As long as we consider eggs food, the probability for exploitation will always be present. “Humane” farming of chickens to feed the billions of people on the planet is impossible.
Identifying as Vegan
It’s important that we identify as vegans, abstaining from all meat, dairy and eggs. You may eat only eggs that you think are ethical, but you are then identifying as an egg eater.
Let’s say that you are at a friend’s house and she baked some muffins. She says there are eggs in them, but they are from a “good source.” Because you eat eggs, you believe her, and don’t think much about it and eat a muffin.
But that “good source” could be a cage-free farm where the hens are debeaked, never feel the sun on their feathers, or the earth beneath them, and live a short, miserable life.
The better scenario is to say, “Thanks, but I’m vegan,” and not eat the muffin. This demonstrates that it is highly suspect that the eggs were from happy hens, and that we are choosing not to exploit animals for their bodies anymore. You can then bake some delicious vegan muffins for your friend to try next time!

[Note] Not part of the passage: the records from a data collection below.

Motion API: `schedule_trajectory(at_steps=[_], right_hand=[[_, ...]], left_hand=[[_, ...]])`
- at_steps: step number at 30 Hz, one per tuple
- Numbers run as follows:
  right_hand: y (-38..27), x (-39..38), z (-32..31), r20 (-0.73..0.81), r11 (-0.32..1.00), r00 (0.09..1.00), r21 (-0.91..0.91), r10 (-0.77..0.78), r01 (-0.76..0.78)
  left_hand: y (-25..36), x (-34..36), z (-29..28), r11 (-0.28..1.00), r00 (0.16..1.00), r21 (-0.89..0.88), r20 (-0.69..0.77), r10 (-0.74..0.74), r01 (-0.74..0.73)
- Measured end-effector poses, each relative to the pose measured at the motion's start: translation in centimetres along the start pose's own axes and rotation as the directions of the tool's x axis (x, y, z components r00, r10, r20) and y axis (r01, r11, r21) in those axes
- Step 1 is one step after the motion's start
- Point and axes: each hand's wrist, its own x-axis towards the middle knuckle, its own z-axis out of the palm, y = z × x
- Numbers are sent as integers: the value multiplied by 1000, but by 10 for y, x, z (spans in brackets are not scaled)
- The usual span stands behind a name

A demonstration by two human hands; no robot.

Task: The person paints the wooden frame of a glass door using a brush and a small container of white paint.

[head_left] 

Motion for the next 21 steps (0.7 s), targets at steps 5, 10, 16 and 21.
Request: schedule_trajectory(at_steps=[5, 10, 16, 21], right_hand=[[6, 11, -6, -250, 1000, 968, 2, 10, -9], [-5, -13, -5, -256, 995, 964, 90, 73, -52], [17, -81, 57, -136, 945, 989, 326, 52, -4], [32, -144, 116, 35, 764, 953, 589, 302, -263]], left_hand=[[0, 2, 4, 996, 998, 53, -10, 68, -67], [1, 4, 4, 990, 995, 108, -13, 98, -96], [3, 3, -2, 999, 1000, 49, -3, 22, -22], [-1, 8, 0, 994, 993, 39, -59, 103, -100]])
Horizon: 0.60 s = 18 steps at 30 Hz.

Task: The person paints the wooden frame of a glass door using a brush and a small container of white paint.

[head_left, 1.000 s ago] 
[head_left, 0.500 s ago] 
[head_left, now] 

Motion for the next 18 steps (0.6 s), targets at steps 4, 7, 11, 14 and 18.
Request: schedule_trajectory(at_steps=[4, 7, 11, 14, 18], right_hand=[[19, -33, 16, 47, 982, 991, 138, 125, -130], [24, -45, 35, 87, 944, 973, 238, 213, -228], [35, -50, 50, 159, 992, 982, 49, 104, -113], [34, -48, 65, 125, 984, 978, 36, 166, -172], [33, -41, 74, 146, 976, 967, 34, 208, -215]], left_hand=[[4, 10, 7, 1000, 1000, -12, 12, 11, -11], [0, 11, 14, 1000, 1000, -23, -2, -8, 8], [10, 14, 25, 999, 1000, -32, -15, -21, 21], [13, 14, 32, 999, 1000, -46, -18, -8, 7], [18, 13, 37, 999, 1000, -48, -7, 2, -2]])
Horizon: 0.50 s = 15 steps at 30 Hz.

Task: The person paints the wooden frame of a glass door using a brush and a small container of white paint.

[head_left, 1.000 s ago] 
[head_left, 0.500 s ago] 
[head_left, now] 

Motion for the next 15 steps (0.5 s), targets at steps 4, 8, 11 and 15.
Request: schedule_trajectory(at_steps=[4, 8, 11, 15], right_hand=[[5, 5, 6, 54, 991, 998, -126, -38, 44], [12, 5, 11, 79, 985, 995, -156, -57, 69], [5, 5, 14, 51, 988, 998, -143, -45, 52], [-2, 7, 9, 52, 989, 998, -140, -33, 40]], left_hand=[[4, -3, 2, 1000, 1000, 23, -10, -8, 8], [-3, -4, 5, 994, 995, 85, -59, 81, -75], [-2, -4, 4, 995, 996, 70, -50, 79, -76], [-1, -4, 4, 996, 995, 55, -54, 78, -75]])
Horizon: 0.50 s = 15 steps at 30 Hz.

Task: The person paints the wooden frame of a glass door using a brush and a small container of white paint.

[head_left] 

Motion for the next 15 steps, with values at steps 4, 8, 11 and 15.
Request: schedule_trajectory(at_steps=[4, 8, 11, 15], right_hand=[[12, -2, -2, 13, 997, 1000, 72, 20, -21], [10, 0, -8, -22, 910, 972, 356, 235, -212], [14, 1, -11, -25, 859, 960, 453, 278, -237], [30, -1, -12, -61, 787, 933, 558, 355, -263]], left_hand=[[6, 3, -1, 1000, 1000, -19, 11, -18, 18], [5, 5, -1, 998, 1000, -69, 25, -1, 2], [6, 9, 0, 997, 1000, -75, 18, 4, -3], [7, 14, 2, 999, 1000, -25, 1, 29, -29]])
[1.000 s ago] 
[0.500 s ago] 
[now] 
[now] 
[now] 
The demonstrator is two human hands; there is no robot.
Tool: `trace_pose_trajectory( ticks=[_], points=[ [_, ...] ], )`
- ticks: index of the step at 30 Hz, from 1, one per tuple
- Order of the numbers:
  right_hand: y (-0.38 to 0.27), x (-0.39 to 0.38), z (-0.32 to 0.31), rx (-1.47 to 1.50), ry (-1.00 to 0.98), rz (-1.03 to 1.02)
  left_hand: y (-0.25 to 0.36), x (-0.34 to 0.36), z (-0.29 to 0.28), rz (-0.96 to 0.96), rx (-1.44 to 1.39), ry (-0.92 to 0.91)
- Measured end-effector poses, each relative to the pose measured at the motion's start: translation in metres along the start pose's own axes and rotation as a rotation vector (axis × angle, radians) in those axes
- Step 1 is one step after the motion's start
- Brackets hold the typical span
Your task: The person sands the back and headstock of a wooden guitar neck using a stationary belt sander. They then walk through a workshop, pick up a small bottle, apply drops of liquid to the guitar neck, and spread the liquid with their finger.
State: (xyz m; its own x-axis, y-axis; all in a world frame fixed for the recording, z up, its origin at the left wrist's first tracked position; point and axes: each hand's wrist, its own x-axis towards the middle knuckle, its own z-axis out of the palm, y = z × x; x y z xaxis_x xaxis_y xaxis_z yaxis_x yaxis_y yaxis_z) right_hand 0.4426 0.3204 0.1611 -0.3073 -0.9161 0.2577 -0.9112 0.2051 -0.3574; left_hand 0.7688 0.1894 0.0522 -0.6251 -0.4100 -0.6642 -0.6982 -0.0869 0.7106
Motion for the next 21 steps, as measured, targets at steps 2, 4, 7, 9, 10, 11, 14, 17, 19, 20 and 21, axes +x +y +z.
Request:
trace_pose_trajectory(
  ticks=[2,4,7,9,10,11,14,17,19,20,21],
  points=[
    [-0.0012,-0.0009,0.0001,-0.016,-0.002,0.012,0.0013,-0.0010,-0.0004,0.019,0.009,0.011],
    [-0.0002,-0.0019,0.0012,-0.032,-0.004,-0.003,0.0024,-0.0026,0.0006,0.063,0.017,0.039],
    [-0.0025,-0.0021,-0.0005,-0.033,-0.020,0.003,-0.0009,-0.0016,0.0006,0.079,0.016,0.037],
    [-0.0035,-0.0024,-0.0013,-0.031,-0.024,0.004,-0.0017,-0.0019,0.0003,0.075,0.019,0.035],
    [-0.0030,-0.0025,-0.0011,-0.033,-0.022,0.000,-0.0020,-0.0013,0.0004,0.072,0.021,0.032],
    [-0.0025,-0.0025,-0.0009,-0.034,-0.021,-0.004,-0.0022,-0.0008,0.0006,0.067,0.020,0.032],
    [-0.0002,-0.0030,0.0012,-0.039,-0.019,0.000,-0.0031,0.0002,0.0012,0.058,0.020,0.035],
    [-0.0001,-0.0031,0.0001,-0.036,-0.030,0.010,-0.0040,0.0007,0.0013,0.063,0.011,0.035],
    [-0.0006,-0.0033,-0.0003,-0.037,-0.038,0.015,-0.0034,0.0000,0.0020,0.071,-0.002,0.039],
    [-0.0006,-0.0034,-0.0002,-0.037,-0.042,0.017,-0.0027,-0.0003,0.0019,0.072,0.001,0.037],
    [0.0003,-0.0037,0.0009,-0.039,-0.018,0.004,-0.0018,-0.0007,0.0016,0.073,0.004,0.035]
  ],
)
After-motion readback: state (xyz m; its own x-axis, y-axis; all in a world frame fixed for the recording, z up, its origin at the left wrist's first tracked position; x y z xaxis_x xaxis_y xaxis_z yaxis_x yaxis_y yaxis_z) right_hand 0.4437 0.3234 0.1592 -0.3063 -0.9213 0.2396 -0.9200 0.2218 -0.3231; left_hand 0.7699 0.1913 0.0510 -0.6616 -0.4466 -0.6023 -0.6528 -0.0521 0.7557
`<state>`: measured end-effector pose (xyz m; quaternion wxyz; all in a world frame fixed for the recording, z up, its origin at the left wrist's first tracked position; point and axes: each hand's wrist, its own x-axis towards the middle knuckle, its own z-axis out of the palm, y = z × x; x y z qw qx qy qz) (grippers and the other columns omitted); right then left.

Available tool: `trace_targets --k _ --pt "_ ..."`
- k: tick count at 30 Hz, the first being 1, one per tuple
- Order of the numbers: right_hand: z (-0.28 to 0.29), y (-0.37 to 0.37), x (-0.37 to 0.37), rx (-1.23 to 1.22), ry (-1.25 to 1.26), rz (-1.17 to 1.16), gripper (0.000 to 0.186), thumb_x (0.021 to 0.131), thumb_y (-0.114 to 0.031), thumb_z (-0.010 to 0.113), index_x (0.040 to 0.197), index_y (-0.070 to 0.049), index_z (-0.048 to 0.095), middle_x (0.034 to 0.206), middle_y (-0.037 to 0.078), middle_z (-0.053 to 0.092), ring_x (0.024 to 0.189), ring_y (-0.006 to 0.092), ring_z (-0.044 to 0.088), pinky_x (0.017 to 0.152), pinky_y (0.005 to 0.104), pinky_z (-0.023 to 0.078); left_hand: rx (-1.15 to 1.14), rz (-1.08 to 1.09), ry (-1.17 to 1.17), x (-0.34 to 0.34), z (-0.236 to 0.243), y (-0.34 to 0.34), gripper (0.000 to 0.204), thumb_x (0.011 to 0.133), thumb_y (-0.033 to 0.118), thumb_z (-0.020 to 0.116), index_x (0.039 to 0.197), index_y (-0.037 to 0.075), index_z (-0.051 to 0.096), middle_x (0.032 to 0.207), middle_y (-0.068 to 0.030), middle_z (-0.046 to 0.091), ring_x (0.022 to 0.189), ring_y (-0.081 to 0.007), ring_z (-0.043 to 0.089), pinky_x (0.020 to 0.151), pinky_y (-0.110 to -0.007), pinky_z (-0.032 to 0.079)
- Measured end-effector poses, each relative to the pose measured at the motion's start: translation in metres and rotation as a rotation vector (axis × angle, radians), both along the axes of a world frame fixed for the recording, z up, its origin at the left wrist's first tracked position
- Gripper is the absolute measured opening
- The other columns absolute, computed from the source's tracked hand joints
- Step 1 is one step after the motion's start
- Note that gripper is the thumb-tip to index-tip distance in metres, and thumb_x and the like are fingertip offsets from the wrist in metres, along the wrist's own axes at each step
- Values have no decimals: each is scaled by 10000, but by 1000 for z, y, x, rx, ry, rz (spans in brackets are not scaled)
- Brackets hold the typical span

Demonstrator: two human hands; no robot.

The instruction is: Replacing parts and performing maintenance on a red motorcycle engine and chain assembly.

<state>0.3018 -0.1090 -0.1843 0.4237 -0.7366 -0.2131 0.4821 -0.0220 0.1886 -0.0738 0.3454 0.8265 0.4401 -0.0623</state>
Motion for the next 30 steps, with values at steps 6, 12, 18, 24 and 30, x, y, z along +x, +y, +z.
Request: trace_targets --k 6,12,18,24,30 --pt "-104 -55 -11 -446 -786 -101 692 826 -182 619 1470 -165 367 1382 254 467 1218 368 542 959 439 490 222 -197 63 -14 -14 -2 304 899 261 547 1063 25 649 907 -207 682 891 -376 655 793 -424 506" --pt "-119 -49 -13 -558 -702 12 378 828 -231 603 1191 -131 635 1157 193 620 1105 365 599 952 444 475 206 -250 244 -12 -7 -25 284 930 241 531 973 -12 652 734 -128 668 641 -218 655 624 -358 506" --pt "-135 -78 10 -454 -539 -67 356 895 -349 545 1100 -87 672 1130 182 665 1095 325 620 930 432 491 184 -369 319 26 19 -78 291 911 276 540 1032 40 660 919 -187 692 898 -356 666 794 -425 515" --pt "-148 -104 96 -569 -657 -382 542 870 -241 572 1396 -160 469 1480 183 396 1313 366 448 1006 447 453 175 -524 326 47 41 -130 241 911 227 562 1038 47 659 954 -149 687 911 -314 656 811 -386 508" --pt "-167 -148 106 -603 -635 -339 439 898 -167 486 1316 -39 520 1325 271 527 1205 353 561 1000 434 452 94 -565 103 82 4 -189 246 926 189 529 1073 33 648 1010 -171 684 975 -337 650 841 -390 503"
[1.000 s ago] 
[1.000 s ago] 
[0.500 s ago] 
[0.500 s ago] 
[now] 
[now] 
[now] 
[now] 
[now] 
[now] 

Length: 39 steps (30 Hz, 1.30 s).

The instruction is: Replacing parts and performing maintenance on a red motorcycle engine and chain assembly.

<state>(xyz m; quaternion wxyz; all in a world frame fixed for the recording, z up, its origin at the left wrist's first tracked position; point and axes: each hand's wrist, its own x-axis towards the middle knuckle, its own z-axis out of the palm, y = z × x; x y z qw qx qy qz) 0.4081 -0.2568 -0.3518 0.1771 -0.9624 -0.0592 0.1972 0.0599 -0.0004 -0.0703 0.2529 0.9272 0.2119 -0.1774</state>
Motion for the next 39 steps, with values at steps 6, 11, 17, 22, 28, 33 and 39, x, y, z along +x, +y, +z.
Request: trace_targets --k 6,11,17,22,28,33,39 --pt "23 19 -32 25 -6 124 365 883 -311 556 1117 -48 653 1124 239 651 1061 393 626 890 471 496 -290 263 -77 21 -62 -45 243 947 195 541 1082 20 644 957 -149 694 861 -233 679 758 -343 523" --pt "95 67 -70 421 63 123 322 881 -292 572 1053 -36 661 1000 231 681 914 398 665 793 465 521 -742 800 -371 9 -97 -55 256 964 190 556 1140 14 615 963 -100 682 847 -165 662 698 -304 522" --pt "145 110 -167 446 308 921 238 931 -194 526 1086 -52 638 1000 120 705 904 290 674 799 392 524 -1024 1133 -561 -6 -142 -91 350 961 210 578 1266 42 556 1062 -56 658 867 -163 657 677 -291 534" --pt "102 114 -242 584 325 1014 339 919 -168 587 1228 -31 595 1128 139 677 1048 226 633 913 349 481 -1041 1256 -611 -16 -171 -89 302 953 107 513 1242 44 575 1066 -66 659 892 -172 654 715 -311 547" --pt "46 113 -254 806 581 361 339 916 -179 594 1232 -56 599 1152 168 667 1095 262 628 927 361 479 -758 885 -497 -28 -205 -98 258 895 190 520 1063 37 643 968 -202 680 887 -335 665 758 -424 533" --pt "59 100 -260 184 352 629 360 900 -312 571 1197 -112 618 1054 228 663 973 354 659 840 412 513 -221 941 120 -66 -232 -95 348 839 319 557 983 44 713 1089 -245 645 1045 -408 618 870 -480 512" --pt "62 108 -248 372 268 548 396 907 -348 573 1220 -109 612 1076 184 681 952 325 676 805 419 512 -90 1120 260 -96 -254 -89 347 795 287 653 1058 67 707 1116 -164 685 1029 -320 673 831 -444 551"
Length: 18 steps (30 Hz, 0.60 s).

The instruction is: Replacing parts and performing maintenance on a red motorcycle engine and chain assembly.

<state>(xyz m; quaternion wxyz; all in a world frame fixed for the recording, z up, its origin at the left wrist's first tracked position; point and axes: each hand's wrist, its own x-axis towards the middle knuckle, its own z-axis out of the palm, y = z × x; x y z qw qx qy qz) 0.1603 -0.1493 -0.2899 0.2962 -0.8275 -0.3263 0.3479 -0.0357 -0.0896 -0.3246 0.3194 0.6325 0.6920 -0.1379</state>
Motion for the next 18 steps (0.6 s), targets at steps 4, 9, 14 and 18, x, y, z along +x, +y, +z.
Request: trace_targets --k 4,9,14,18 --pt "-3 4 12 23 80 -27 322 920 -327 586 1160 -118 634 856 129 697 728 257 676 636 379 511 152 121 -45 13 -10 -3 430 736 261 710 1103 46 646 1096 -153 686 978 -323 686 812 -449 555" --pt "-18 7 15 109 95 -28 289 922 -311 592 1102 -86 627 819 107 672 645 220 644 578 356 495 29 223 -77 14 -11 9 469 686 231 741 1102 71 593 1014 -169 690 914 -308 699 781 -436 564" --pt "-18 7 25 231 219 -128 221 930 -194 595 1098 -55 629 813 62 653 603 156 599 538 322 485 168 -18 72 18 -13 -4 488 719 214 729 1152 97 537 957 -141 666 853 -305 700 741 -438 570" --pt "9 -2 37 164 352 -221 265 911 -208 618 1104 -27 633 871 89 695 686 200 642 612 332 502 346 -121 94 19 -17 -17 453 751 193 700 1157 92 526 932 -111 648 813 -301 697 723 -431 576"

As long as a hen’s eggs, or her flesh, are considered food, there is the potential for abuse. Assuming that we can feed the billions of people on the planet with “backyard” eggs is a fantasy.
As I say in my book, The Ultimate Betrayal, “It is not our methods of animal agriculture that need to change, it is our unwillingness to give up animal products and animal farming.” We must stop this cycle of use and abuse, live a truly cruelty-free, vegan lifestyle, and stop eating eggs.